Fue una alerta olfativa, algo estaba en llamas, en el living encontró el ventanal roto y la alfombra regada de vidrios, demasiado para la fuerza del gato ¿y el gato? no lo vio. Y en la cocina ardía el origen, la cortina, tanto que el fuego caminaba el techo. Sintió lenguas del Averno derritiéndolo, y sus pies inútiles para fugarse, se le prendió el pelo y la piel se ampolló, pero no gritó, sentó las nalgas, cruzó las piernas y dijo, creo que me acostumbraré, sin risas de fondo.
Faltaría a la verdad si dijera que la mascota quería salvarlo, más bien matarlo, pero no calculó que su mordida al cuello lo quitaría del trance.

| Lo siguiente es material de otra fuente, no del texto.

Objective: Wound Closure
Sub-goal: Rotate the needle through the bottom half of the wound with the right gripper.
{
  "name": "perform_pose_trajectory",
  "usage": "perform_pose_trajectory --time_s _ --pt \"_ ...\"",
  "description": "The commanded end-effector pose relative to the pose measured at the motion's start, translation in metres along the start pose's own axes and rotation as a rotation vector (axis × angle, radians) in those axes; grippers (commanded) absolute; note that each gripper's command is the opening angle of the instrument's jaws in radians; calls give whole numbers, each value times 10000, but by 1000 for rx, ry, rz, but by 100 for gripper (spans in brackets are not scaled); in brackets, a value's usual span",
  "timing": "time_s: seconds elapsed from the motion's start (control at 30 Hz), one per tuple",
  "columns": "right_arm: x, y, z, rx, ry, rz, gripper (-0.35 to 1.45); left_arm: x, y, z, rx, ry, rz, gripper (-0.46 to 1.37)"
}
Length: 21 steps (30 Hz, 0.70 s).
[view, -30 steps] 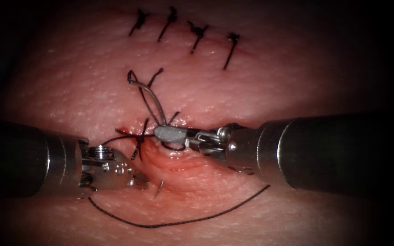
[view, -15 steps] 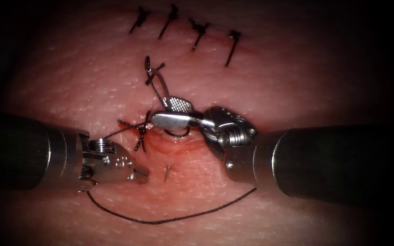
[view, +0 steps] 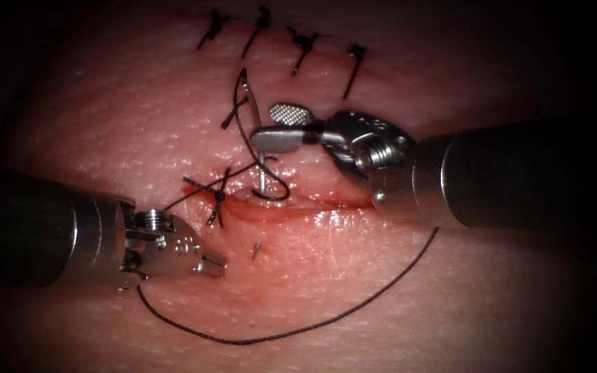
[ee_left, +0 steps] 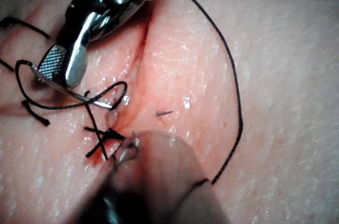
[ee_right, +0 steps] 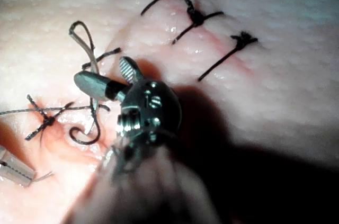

Sedó a la bestia de un trompazo y la usó de escudo contra el calor y la humareda, en poco se propagaría, pensó mientras parapetaba la salida del fuego con la mesa del living, las sillas y hasta la tele con tal de contenerlo en la cocina.
Somos nosotros, le dijo teatralmente al felino mientras lo arrastraba medio chamuscado hacia el balcón. Lo que hacemos en vida resuena en la eternidad, parafraseó la arenga de Gladiator; y sin más aspaviento saltaron abrazados al vacío. Menos por suicidio que escapando del incendio, él pensó que podía amortiguar la caída con el gato.